ABOUT THIS TASK>
Within the records below, reproduce without change the lines from the line that has "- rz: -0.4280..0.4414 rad" through the line that has "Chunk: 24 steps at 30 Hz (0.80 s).", and only those.

★ ★ ★ ★ ★

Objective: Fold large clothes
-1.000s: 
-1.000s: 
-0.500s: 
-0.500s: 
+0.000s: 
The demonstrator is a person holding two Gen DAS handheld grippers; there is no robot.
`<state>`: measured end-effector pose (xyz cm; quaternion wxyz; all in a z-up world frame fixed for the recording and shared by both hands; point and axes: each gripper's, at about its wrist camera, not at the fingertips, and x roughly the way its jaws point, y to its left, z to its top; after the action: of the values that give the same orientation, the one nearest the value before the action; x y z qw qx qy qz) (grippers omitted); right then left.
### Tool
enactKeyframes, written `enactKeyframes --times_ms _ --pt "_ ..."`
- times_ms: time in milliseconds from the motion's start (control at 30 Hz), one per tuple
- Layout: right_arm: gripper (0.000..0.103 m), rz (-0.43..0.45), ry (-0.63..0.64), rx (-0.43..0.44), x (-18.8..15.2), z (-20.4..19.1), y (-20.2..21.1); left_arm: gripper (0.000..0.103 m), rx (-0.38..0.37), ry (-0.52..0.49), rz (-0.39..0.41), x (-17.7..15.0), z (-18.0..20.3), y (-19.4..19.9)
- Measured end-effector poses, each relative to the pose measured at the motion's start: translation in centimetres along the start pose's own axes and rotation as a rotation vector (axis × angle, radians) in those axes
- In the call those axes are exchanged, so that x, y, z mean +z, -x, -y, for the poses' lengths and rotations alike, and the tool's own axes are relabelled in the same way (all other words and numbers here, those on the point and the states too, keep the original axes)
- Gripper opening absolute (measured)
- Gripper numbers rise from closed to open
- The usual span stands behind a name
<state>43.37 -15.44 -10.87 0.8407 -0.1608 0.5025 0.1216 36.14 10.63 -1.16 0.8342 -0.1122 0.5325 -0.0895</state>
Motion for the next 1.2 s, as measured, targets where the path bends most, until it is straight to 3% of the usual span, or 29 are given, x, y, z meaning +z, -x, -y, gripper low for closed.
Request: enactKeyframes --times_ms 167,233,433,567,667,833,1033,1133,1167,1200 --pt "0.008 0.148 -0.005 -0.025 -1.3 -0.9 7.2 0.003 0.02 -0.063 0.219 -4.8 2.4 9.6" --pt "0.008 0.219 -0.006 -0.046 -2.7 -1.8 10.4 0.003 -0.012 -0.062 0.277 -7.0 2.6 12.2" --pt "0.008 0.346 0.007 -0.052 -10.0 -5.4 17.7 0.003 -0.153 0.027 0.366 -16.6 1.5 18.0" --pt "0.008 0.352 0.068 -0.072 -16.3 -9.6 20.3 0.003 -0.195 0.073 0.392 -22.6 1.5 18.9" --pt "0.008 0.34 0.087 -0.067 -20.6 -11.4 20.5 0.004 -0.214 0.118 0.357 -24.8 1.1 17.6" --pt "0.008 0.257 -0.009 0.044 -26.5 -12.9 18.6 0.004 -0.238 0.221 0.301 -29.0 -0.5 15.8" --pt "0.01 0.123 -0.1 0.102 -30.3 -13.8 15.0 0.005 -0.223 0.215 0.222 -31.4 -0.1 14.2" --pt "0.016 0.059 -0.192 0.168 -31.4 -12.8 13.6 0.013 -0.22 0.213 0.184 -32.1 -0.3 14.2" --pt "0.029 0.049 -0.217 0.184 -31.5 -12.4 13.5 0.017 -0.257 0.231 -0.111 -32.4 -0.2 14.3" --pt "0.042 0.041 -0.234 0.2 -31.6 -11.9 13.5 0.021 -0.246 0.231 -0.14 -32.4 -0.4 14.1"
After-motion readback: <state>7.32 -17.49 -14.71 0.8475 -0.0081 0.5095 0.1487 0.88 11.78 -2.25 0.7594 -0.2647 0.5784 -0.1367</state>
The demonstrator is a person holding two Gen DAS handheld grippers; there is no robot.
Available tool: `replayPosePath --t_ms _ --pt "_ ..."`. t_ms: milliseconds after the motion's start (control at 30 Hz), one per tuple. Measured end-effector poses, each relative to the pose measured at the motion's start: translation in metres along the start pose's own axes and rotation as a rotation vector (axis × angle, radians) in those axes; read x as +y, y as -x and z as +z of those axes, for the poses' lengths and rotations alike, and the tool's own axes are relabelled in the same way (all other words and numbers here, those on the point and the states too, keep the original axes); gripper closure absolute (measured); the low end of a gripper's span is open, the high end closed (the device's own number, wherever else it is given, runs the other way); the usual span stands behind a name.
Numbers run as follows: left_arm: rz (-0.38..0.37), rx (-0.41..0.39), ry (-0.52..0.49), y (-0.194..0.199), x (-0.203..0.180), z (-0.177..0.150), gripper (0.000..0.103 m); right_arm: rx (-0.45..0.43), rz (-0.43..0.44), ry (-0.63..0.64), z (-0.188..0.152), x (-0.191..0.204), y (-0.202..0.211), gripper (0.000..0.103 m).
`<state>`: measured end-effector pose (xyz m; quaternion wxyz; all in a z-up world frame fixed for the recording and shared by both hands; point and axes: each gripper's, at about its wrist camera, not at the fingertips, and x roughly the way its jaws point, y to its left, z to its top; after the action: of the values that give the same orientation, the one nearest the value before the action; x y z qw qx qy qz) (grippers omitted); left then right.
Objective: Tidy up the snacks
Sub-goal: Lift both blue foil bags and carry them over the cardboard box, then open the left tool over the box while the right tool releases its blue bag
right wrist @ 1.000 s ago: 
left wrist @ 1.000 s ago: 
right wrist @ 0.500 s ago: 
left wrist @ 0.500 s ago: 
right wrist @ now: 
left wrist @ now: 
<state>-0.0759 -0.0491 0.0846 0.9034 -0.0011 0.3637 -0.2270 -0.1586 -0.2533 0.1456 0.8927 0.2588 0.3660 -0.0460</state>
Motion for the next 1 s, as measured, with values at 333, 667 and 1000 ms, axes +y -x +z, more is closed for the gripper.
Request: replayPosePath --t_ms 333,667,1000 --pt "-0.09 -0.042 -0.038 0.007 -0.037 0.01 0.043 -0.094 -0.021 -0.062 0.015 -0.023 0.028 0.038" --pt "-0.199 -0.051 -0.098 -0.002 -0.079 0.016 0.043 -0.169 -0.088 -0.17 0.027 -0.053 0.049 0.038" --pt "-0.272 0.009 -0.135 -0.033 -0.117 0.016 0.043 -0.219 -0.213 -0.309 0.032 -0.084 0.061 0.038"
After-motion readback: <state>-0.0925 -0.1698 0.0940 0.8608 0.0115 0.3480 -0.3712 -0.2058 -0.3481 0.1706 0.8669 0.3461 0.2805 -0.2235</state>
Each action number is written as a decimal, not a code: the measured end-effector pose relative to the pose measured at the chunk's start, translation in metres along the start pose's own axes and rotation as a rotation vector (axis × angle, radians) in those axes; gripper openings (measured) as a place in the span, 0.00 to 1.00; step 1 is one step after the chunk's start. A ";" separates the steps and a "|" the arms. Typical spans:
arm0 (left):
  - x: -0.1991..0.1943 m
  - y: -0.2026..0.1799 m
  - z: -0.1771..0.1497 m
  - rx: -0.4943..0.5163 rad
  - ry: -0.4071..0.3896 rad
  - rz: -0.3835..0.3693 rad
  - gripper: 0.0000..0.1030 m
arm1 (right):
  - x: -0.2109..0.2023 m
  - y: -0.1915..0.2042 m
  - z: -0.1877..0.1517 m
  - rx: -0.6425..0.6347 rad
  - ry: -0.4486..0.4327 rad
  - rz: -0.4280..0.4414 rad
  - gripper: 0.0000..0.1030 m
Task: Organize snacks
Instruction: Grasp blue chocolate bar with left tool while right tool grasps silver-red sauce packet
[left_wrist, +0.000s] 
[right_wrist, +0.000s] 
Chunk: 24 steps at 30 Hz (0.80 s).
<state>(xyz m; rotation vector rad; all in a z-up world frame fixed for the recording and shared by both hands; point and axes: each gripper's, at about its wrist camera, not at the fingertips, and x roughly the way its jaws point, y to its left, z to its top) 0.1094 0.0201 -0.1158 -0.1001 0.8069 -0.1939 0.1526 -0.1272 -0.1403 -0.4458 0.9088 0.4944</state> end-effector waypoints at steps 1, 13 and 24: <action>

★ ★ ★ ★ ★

RESULT>
  - rz: -0.4280..0.4414 rad
  - gripper: 0.0000..0.1030 m
Task: Organize snacks
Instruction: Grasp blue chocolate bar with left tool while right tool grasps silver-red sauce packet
[left_wrist, +0.000s] 
[right_wrist, +0.000s] 
Chunk: 24 steps at 30 Hz (0.80 s).

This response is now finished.